# WHAT YOU SHOULD DO:
Print the whole listing, unchanged.

# DATA EXCERPT:
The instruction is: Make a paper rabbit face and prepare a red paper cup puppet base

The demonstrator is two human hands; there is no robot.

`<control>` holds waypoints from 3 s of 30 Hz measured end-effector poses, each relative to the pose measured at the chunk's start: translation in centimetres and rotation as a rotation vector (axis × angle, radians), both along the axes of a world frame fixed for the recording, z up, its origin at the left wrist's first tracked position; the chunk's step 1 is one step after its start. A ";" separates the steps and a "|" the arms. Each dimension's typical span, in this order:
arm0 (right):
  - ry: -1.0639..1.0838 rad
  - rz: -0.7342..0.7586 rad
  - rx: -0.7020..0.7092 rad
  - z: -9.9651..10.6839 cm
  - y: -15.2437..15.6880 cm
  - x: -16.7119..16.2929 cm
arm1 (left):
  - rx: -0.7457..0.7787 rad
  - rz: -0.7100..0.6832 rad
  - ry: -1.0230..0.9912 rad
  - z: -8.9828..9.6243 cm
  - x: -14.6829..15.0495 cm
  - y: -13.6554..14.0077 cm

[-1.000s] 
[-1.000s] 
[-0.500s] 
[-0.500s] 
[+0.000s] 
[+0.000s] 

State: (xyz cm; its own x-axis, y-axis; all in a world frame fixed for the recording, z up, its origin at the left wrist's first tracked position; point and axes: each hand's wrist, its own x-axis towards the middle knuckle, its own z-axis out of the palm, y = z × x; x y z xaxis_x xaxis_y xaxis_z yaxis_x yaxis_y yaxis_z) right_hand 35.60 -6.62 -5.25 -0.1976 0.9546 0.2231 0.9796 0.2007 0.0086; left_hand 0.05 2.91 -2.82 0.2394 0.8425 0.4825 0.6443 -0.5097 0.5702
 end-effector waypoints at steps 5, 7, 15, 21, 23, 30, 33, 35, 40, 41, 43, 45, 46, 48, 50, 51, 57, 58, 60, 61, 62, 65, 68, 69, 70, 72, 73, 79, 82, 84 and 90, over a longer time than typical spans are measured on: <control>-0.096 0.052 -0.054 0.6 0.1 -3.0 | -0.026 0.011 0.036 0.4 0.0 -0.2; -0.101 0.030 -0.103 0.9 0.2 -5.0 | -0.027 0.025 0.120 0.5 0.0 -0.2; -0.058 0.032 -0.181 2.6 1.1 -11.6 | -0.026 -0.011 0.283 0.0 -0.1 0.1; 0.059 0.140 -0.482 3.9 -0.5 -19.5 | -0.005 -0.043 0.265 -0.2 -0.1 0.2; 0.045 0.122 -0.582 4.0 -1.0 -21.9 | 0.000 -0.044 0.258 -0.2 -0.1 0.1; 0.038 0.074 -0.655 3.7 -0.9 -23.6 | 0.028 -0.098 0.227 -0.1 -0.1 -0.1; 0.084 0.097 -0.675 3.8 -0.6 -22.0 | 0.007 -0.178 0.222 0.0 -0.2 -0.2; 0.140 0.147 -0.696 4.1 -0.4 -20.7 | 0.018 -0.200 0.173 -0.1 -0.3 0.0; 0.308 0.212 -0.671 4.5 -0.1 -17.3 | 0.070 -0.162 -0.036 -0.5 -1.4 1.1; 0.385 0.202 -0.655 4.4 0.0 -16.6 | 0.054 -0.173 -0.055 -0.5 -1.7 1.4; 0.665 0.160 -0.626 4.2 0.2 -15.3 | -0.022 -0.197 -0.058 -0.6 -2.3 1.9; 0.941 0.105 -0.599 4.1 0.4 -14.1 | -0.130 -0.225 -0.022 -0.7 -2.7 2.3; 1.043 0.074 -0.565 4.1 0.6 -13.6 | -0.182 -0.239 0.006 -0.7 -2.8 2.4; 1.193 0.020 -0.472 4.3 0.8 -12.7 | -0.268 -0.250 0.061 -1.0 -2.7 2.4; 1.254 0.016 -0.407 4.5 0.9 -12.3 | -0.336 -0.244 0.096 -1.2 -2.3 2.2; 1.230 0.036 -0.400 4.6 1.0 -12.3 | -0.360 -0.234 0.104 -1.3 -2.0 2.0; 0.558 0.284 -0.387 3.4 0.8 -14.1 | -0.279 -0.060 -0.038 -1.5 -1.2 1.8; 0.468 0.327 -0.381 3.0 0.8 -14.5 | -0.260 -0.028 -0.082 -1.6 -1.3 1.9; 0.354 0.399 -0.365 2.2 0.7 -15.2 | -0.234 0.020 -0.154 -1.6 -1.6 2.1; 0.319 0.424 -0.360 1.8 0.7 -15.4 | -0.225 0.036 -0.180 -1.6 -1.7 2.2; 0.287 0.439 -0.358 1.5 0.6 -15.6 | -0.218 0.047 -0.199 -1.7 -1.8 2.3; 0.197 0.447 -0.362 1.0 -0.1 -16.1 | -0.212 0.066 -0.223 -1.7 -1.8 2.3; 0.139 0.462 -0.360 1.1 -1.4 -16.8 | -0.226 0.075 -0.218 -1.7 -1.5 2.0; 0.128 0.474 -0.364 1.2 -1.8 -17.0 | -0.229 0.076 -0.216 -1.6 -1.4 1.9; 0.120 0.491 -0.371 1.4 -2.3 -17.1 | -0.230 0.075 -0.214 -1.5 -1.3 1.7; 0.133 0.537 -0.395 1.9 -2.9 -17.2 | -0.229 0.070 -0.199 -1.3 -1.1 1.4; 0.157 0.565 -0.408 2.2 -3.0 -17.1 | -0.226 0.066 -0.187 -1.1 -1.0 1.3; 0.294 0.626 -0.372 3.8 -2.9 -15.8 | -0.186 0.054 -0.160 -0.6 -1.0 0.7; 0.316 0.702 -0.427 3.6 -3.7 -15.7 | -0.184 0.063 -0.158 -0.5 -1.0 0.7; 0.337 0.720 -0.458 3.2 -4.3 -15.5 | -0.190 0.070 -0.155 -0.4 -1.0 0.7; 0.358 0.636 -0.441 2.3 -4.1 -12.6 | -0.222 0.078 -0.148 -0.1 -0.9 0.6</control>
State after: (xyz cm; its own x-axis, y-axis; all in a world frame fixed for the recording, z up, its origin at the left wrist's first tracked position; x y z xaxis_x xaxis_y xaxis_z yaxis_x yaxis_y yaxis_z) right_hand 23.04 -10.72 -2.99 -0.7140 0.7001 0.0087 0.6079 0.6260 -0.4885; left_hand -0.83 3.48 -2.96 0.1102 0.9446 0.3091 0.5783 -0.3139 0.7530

# RESPONSE:
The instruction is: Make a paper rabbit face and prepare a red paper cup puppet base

The demonstrator is two human hands; there is no robot.

`<control>` holds waypoints from 3 s of 30 Hz measured end-effector poses, each relative to the pose measured at the chunk's start: translation in centimetres and rotation as a rotation vector (axis × angle, radians), both along the axes of a world frame fixed for the recording, z up, its origin at the left wrist's first tracked position; the chunk's step 1 is one step after its start. A ";" separates the steps and a "|" the arms. Each dimension's typical span, in this order:
arm0 (right):
  - ry: -1.0639..1.0838 rad
  - rz: -0.7342..0.7586 rad
  - rx: -0.7020..0.7092 rad
  - z: -9.9651..10.6839 cm
  - y: -15.2437..15.6880 cm
  - x: -16.7119..16.2929 cm
arm1 (left):
  - rx: -0.7457..0.7787 rad
  - rz: -0.7100..0.6832 rad
  - ry: -1.0230..0.9912 rad
  - z: -8.9828..9.6243 cm
  - x: -14.6829..15.0495 cm
  - y: -13.6554..14.0077 cm

[-1.000s] 
[-1.000s] 
[-0.500s] 
[-0.500s] 
[+0.000s] 
[+0.000s] 

State: (xyz cm; its own x-axis, y-axis; all in a world frame fixed for the recording, z up, its origin at the left wrist's first tracked position; point and axes: each hand's wrist, its own x-axis towards the middle knuckle, its own z-axis out of the palm, y = z × x; x y z xaxis_x xaxis_y xaxis_z yaxis_x yaxis_y yaxis_z) right_hand 35.60 -6.62 -5.25 -0.1976 0.9546 0.2231 0.9796 0.2007 0.0086; left_hand 0.05 2.91 -2.82 0.2394 0.8425 0.4825 0.6443 -0.5097 0.5702
 end-effector waypoints at steps 5, 7, 15, 21, 23, 30, 33, 35, 40, 41, 43, 45, 46, 48, 50, 51, 57, 58, 60, 61, 62, 65, 68, 69, 70, 72, 73, 79, 82, 84 and 90, over a longer time than typical spans are measured on: <control>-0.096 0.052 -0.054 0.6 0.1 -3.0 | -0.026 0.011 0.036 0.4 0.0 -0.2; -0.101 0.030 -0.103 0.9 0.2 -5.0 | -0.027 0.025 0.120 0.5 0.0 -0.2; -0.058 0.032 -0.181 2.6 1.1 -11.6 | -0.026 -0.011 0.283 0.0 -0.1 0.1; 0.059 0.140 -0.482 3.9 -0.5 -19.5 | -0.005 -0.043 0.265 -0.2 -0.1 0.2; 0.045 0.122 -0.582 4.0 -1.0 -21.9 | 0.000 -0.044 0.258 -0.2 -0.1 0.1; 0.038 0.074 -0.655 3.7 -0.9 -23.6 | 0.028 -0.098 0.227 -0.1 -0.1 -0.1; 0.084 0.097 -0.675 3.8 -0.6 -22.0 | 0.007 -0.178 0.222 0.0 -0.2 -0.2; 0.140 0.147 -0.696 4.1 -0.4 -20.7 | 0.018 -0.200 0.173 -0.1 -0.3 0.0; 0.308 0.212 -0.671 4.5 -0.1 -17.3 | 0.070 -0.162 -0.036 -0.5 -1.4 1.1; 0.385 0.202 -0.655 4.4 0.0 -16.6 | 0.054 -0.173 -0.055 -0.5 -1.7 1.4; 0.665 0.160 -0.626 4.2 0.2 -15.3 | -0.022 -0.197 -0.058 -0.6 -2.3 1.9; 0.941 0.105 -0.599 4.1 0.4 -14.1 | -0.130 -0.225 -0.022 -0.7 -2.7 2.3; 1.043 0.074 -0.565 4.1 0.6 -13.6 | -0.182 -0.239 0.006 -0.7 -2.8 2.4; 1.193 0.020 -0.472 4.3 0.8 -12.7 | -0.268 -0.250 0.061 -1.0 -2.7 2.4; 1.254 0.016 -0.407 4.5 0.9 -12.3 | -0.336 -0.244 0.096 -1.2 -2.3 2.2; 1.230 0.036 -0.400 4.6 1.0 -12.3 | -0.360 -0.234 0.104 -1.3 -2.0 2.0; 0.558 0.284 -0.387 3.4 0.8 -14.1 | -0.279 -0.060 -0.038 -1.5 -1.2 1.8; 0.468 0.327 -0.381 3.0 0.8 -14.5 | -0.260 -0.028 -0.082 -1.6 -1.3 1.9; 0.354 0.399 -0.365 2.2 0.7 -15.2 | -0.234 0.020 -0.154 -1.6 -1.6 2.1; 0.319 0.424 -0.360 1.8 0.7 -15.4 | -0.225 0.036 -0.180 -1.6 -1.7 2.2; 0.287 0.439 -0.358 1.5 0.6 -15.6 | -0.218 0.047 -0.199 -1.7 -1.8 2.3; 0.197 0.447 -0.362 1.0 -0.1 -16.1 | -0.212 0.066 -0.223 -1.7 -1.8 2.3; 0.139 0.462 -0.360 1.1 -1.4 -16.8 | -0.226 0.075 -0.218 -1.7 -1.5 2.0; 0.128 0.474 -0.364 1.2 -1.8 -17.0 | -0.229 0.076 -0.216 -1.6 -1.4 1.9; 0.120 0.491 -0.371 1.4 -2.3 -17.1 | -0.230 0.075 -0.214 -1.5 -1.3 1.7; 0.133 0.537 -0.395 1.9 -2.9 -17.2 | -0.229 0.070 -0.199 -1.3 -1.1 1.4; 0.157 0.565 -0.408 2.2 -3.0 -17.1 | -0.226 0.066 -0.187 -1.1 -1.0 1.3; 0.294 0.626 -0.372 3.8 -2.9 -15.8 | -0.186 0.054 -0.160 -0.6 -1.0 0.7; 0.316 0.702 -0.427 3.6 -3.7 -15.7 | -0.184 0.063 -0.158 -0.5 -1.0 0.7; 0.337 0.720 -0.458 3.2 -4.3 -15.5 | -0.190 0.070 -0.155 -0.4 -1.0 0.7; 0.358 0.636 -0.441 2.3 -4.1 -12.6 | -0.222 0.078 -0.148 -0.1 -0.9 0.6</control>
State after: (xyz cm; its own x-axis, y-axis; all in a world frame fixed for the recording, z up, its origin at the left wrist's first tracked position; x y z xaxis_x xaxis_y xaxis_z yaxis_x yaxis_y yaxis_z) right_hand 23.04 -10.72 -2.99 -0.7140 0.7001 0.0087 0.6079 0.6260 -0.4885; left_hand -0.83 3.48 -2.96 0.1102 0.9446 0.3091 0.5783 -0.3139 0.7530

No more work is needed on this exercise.